I have spent the past six months poring over the literature of European and American white nationalism, in the process interviewing noxious identitarians like the alt-right founder Richard Spencer. The most shocking aspect of Mr. Coates’s wording here is the extent to which it mirrors ideas of race — specifically the specialness of whiteness — that white supremacist thinkers cherish.

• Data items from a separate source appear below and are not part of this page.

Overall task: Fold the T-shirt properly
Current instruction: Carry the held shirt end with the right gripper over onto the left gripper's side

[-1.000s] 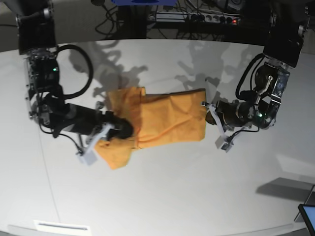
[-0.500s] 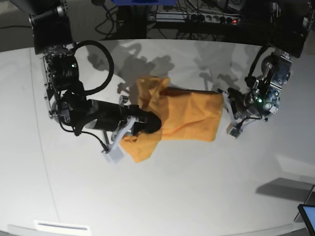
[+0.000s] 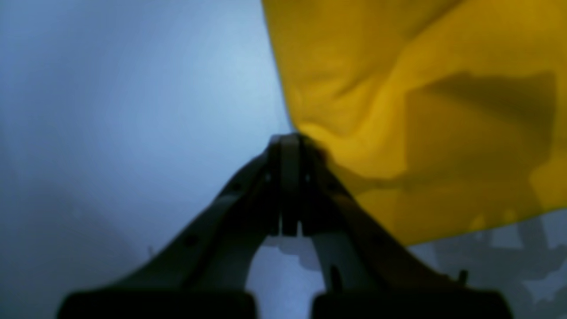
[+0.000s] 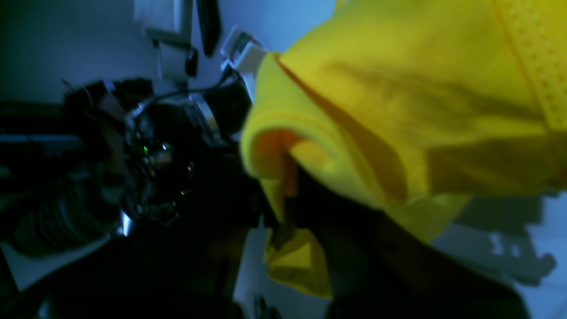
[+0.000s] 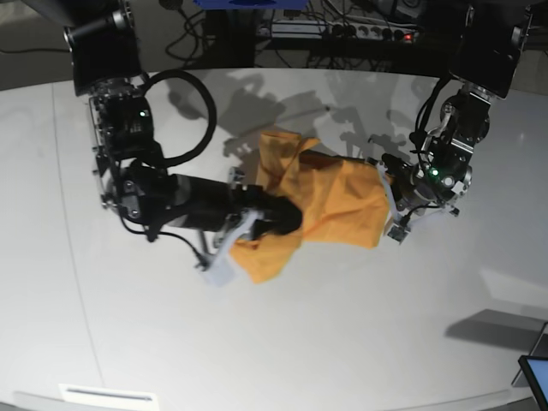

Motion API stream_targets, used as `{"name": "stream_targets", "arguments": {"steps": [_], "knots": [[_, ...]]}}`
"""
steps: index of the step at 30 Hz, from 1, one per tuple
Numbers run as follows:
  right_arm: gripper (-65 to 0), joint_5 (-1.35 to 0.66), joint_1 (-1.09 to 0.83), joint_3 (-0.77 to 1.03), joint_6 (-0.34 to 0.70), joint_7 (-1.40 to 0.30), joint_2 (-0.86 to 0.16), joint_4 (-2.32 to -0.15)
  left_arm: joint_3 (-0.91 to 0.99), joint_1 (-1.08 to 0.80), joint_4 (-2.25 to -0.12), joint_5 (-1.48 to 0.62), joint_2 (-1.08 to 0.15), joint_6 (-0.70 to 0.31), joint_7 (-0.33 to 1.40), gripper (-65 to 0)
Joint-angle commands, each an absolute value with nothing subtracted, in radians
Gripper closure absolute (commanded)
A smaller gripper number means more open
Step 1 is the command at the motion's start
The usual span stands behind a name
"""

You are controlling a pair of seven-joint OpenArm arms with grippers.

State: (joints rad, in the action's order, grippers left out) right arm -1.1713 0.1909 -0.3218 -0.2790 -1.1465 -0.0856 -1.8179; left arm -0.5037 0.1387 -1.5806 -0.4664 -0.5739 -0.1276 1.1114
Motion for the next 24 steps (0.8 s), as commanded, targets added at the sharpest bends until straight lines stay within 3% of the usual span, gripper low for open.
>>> {"name": "stream_targets", "arguments": {"steps": [1, 10, 18, 24], "knots": [[-0.3, -1.202, 0.213, -0.332, -0.274, -1.135, -0.077, -1.836, -0.507, 0.14, -1.587, -0.495, -0.573, -0.137, 1.121, 0.0], [-0.3, -1.201, 0.232, -0.38, -0.278, -1.127, -0.033, -1.794, -0.507, 0.136, -1.593, -0.495, -0.573, -0.137, 1.121, 0.0], [-0.3, -1.196, 0.259, -0.536, -0.305, -0.983, -0.041, -1.73, -0.509, 0.125, -1.709, -0.496, -0.572, -0.137, 1.19, 0.0], [-0.3, -1.066, 0.259, -0.585, -0.305, -0.966, -0.036, -1.724, -0.501, 0.125, -1.748, -0.492, -0.584, -0.137, 1.199, 0.0]]}}
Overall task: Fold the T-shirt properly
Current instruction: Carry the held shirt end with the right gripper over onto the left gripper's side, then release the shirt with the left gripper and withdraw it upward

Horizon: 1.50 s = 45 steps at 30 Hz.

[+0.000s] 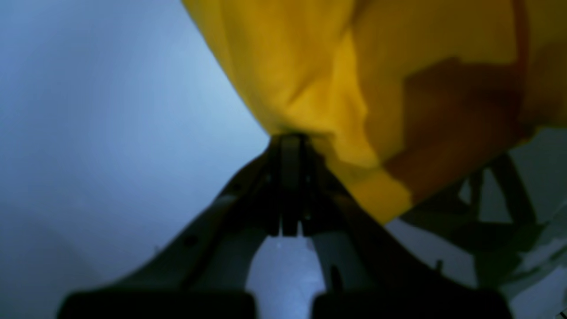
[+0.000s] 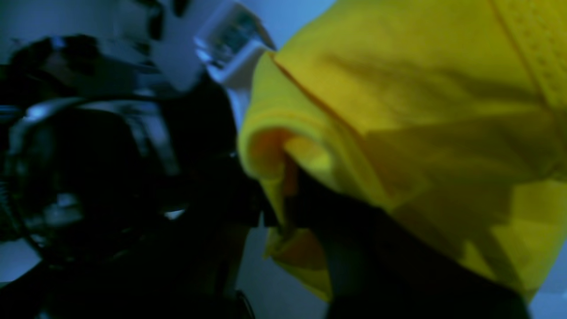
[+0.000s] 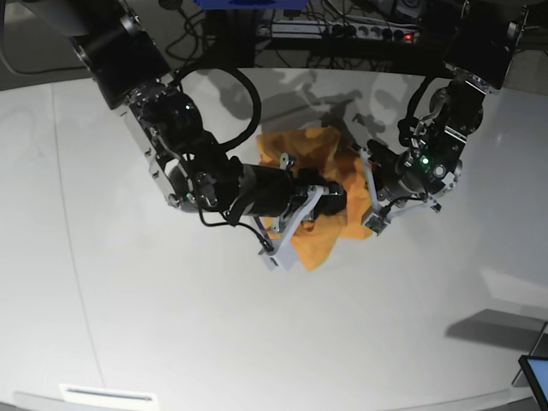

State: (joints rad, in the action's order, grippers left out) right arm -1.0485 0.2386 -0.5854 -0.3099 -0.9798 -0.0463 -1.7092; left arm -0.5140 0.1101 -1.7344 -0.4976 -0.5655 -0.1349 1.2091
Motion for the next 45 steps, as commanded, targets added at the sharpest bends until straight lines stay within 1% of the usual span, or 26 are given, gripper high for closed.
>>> {"name": "stream_targets", "arguments": {"steps": [1, 6, 10, 15, 20, 22, 26, 31, 33, 40, 42, 45], "knots": [[-0.3, -1.064, 0.257, -0.585, -0.305, -0.966, -0.036, -1.722, -0.484, 0.117, -1.748, -0.495, -0.59, -0.137, 1.199, 0.0], [-0.3, -1.063, 0.257, -0.585, -0.305, -0.966, -0.035, -1.721, -0.417, 0.099, -1.759, -0.495, -0.595, -0.139, 1.199, 0.0], [-0.3, -1.063, 0.257, -0.585, -0.305, -0.964, -0.035, -1.721, -0.364, 0.082, -1.808, -0.496, -0.599, -0.139, 1.201, 0.0], [-0.3, -1.063, 0.257, -0.585, -0.305, -0.964, -0.035, -1.721, -0.283, 0.047, -1.845, -0.492, -0.641, -0.139, 1.205, 0.0], [-0.3, -1.061, 0.257, -0.588, -0.305, -0.964, -0.035, -1.693, -0.081, 0.021, -1.842, -0.489, -0.661, -0.139, 1.27, 0.0], [-0.3, -1.061, 0.262, -0.616, -0.305, -0.963, -0.033, -1.673, 0.007, 0.008, -1.842, -0.486, -0.673, -0.139, 1.29, 0.0], [-0.3, -1.059, 0.263, -0.65, -0.305, -0.941, -0.033, -1.659, 0.101, -0.007, -1.84, -0.486, -0.722, -0.139, 1.303, 0.0], [-0.3, -1.059, 0.285, -0.694, -0.305, -0.903, -0.033, -1.636, 0.151, -0.062, -1.839, -0.47, -0.76, -0.139, 1.302, 0.0], [-0.3, -1.059, 0.291, -0.713, -0.305, -0.901, -0.033, -1.623, 0.147, -0.084, -1.842, -0.414, -0.759, -0.139, 1.302, 0.0], [-0.3, -1.058, 0.298, -0.723, -0.305, -0.9, -0.001, -1.595, 0.143, -0.127, -1.839, -0.136, -0.677, -0.139, 1.297, 0.0], [-0.3, -1.038, 0.298, -0.723, -0.305, -0.901, 0.005, -1.593, 0.143, -0.145, -1.837, -0.102, -0.67, -0.139, 1.297, 0.0], [-0.3, -0.961, 0.298, -0.723, -0.305, -0.912, 0.027, -1.59, 0.143, -0.153, -1.837, -0.113, -0.668, -0.145, 1.297, 0.0]]}}
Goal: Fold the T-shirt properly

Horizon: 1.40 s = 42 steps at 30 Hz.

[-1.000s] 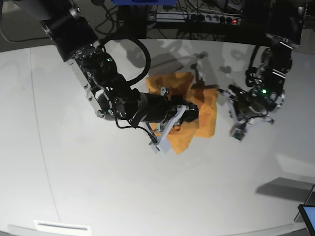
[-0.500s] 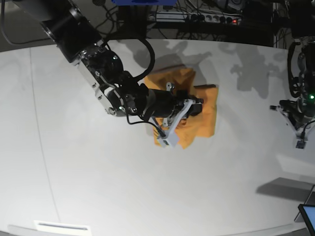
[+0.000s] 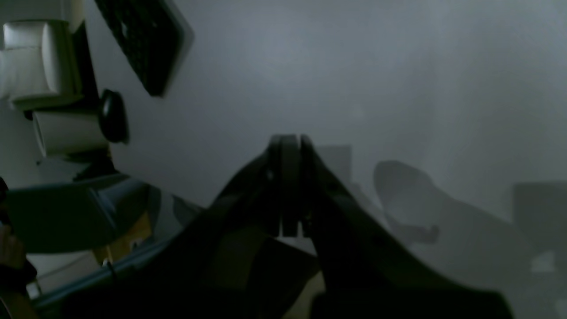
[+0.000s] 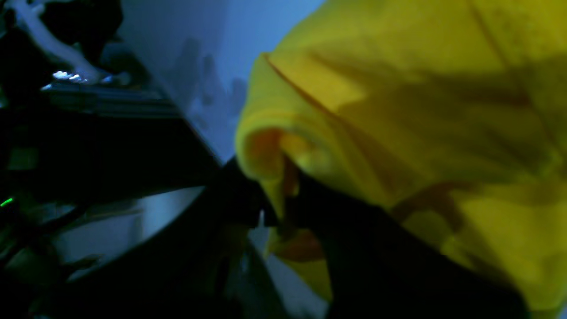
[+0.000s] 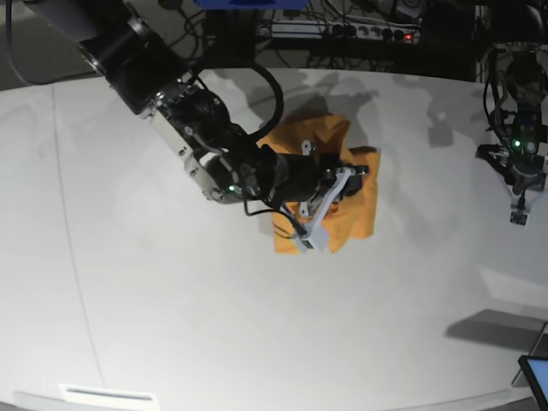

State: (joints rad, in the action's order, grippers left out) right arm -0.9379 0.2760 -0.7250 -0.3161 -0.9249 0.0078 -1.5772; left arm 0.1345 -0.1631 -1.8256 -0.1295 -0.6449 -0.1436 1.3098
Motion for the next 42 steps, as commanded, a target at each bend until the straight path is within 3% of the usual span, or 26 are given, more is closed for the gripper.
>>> {"name": "stream_targets", "arguments": {"steps": [1, 6, 13, 20, 23, 33, 42], "knots": [[-0.3, -0.943, 0.295, -0.723, -0.305, -0.921, 0.035, -1.583, 0.143, -0.156, -1.837, -0.111, -0.668, -0.156, 1.297, 0.0], [-0.3, -0.911, 0.294, -0.723, -0.305, -0.94, 0.065, -1.535, 0.145, -0.168, -1.836, -0.101, -0.668, -0.262, 1.297, 0.0], [-2.0, -0.905, 0.298, -0.723, -0.305, -0.937, 0.065, -1.535, 0.143, -0.183, -1.836, -0.101, -0.67, -0.263, 1.297, 0.0], [-27.9, -0.905, 0.298, -0.771, -0.305, -0.938, 0.058, -1.6, 0.143, -0.183, -1.834, -0.101, -0.67, -0.265, 1.297, 0.0], [-34.1, -0.905, 0.308, -0.803, -0.305, -0.941, 0.056, -1.659, 0.143, -0.182, -1.816, -0.101, -0.667, -0.265, 1.297, 0.0], [-34.1, -0.905, 0.344, -0.808, -0.303, -0.935, 0.025, -1.75, 0.143, -0.185, -1.721, -0.101, -0.667, -0.265, 1.244, 0.0], [-33.8, -0.905, 0.289, -0.601, -0.305, -0.94, -0.076, -1.794, 0.163, -0.266, -1.696, -0.102, -0.674, -0.265, 1.233, 0.0]]}}
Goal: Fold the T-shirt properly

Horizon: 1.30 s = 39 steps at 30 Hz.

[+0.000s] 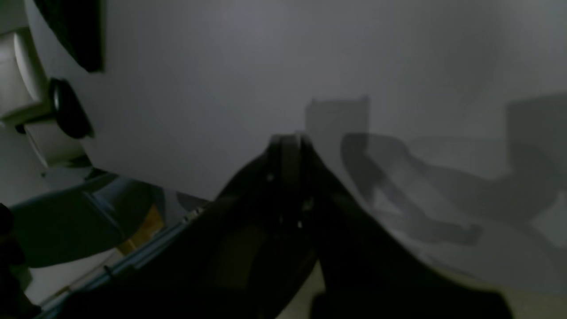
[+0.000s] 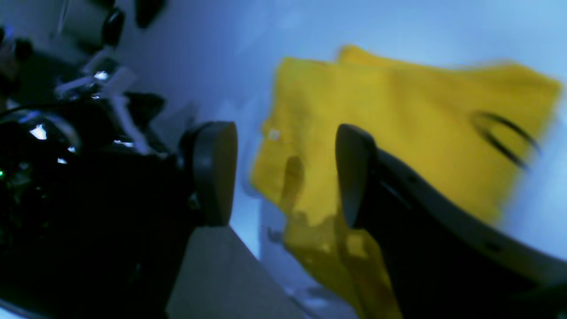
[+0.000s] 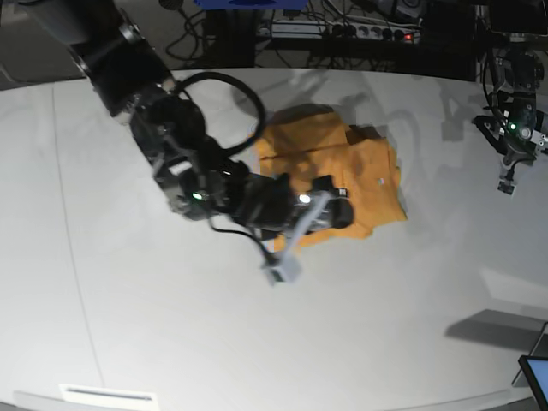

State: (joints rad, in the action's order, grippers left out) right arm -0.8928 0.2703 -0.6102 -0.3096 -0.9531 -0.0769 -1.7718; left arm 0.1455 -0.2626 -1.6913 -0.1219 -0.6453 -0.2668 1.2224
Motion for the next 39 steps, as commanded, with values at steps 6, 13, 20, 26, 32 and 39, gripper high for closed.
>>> {"name": "stream_targets", "arguments": {"steps": [6, 13, 20, 26, 32, 39], "knots": [[-13.2, -0.909, 0.237, -0.484, -0.305, -0.941, -0.22, -1.899, 0.226, -0.351, -1.685, -0.11, -0.661, -0.266, 1.23, 0.0], [-0.1, -0.909, 0.117, -0.409, -0.303, -0.937, -0.271, -1.946, 0.147, -0.545, -1.837, -0.101, -0.67, -0.266, 1.059, 0.0], [0.0, -0.906, 0.062, -0.417, -0.302, -0.937, -0.268, -1.959, 0.148, -0.585, -1.839, -0.101, -0.579, -0.266, 0.977, 0.0], [0.0, -0.909, 0.065, -0.418, -0.302, -0.937, -0.263, -1.962, 0.15, -0.578, -1.847, -0.101, -0.527, -0.266, 0.901, 0.0], [0.0, -0.909, 0.056, -0.455, -0.3, -0.937, -0.266, -1.966, 0.148, -0.588, -1.879, -0.101, -0.501, -0.266, 0.791, 0.0], [0.0, -0.905, 0.035, -0.384, -0.3, -0.935, -0.314, -1.965, 0.15, -0.595, -1.916, -0.102, -0.444, -0.266, 0.628, 0.0]]}}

This, more than anything, is what is so unsettling about Mr. Coates’s recent writing and the tenor of the leftist “woke” discourse he epitomizes. Though it is not at all morally equivalent, it is nonetheless in sync with the toxic premises of white supremacism. Both sides eagerly reduce people to abstract color categories, all the while feeding off of and legitimizing each other, while those of us searching for gray areas and common ground get devoured twice. Both sides mystify racial identity, interpreting it as something fixed, determinative and almost supernatural. For Mr. Coates, whiteness is a “talisman,” an “amulet” of “eldritch energies” that explains all injustice; for the abysmal early-20th-century Italian fascist and racist icon Julius Evola, it was a “meta-biological force,” a collective mind-spirit that justifies all inequality. In either case, whites are preordained to walk that special path. It is a dangerous vision of life we should refuse no matter who is doing the conjuring.
This summer, I spent an hour on the phone with Richard Spencer. It was an exchange that left me feeling physically sickened. Toward the end of the interview, he said one thing that I still think about often. He referred to the all-encompassing sense of white power so many liberals now also attribute to whiteness as a profound opportunity. “This is the photographic negative of a white supremacist,” he told me gleefully. “This is why I’m actually very confident, because maybe those leftists will be the easiest ones to flip.”
However far-fetched that may sound, what identitarians like Mr. Spencer have grasped, and what ostensibly anti-racist thinkers like Mr. Coates have lost sight of, is the fact that so long as we fetishize race, we ensure that we will never be rid of the hierarchies it imposes. We will all be doomed to stalk our separate paths.